There is a lot of emphasis by the authors on the need to change our mindset. It is not a matter of "repackaging" church but instead by moving to a focus on forming relationships and being accessible to those who need to hear about Jesus. One of my concerns about the so-called house church movement is that it sometimes seems to be just a "repackaging", doing church better but still doing a poor job of making disciples. I am sure there are many house churches that do a great job of making disciples just as there are certainly traditional churches that do the same. What matters more than how we "do church" is how we live our lives in community with other believers. Are we living in a way that enables relationships with unbelievers that we are trying to reach or are we more inward focused on our own priorities?
I also like how the authors tie this back to the Reformation, occurring as it did amidst the Christendom mindset and even embracing it.
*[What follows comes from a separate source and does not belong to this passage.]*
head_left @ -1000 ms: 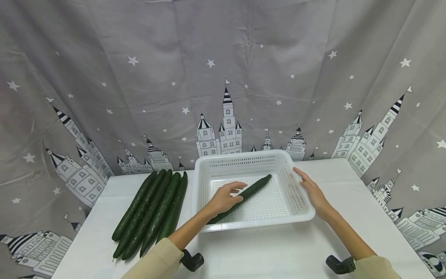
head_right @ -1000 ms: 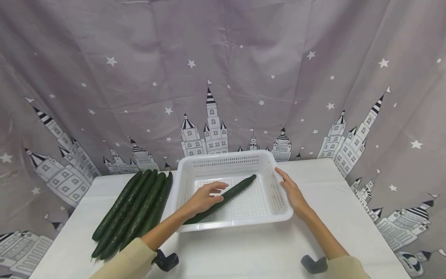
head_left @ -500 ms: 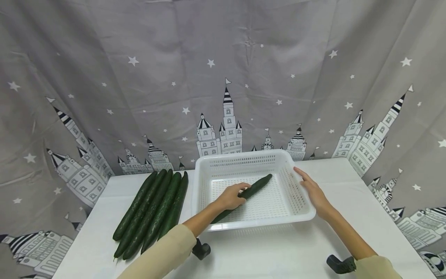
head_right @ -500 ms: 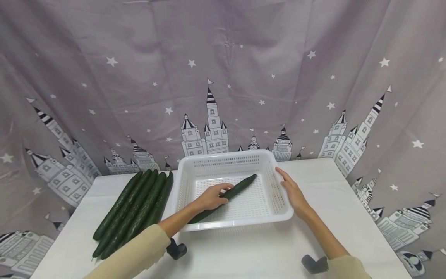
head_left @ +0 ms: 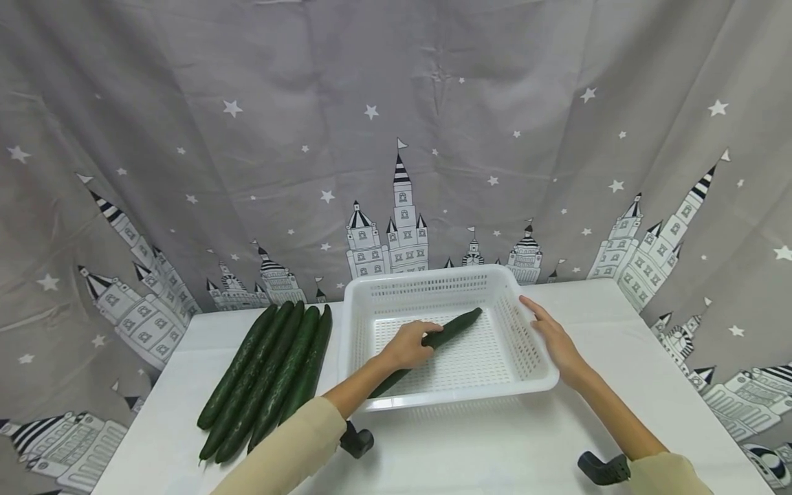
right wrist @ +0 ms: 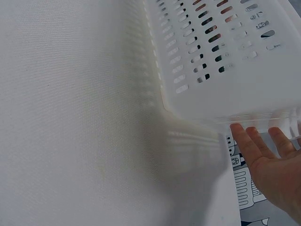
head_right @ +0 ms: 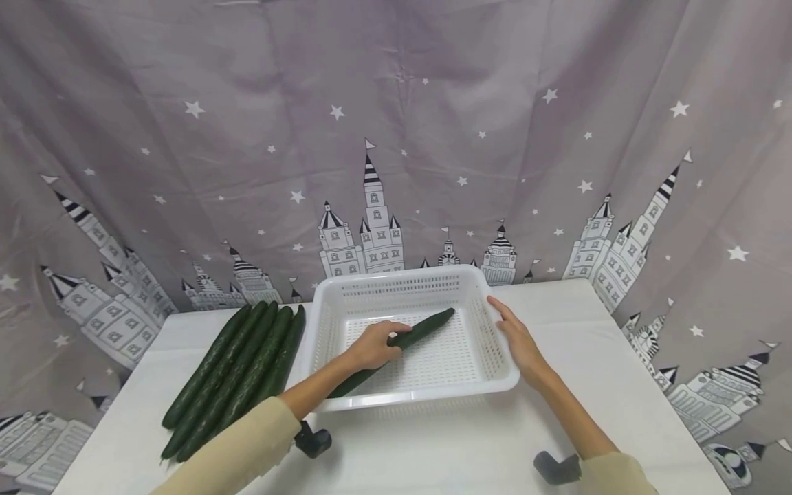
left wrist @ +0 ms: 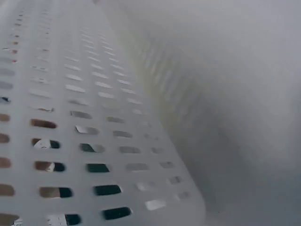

This ties back to the whole framework for infant baptism and also why the magisterial Reformers were threatened by Anabaptism leading to the persecution of the Anabaptists.
For all its vital rediscovery of gospel-centered theology, the Reformation in Europe did not lead to a recovery of gospel-centered mission by local churches. That is because the Reformers generally accepted the Christendom presupposition that Europe was Christian. To be born was to be born into the church. So the church’s mission to the surrounding society was pastoral rather than evangelistic.
Chester, Tim; Timmis, Steve (2013-06-30). Everyday Church: Gospel Communities on Mission (Re:Lit) (pp. 22-23). Crossway. Kindle Edition.
We still see this today where most of our time and talent and of course money is funneled into "pastoral ministry".
I am still working through the book and will share more quotes and observations as I go but this is another one of those conversations that the church in America needs to be having right now (and should have been having a long time ago). How do we reach people when they are not ever going to come to the event driven ministries that we invest most of our time, talent and money in?